• [Work required]: Look through the listing for the string "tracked" and copy out every line that holds it.
━━━━━ Data block ━━━━━
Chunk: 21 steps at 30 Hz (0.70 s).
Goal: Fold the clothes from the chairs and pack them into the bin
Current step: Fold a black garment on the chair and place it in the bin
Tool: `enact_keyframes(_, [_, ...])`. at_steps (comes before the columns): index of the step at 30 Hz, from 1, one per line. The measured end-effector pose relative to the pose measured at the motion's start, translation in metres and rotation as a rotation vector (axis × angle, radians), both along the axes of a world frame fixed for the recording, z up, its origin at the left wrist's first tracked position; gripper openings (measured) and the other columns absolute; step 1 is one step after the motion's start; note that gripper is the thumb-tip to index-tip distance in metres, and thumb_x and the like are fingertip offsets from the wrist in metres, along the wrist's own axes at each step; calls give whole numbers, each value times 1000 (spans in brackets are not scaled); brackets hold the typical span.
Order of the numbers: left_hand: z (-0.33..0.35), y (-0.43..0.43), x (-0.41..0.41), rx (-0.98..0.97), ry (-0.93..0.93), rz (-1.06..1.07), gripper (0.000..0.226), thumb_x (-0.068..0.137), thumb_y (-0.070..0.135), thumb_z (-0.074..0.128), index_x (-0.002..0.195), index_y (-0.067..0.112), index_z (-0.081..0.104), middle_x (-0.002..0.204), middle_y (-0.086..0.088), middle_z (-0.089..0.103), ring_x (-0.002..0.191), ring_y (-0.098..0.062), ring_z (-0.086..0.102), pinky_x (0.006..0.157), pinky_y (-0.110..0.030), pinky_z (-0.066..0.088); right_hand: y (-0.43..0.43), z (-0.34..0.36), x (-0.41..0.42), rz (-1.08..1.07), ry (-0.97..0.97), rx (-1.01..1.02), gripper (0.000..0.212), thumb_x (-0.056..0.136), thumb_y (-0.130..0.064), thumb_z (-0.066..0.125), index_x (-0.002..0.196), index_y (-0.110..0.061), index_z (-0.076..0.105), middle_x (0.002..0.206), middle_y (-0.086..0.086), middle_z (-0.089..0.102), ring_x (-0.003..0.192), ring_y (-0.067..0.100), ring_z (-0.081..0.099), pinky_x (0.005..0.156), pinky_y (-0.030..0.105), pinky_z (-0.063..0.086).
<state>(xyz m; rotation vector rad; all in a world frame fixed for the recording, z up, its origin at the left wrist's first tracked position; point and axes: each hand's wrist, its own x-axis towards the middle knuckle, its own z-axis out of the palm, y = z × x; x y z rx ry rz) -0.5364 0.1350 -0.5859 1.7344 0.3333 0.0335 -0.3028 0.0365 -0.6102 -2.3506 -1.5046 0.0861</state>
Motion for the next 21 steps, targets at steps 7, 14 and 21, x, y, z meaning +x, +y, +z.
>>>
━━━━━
• [Result of the task]:
Tool: `enact_keyframes(_, [_, ...])`. at_steps (comes before the columns): index of the step at 30 Hz, from 1, one per line. The measured end-effector pose relative to the pose measured at the motion's start, translation in metres and rotation as a rotation vector (axis × angle, radians), both along the axes of a world frame fixed for the recording, z up, its origin at the left wrist's first tracked position; gripper openings (measured) and the other columns absolute; step 1 is one step after the motion's start; note that gripper is the thumb-tip to index-tip distance in metres, and thumb_x and the like are fingertip offsets from the wrist in metres, along the wrist's own axes at each step; calls give whole numbers, each value times 1000 (spans in brackets are not scaled); brackets hold the typical span.
<state>(xyz m; rotation vector rad; all in a world frame fixed for the recording, z up, its origin at the left wrist's first tracked position; point and axes: each hand's wrist, its own x-axis towards the middle knuckle, its own z-axis out of the palm, y = z × x; x y z rx ry rz) -0.5364 0.1350 -0.5859 1.7344 0.3333 0.0335 -0.3028 0.0365 -0.6102 -2.3506 -1.5046 0.0861</state>

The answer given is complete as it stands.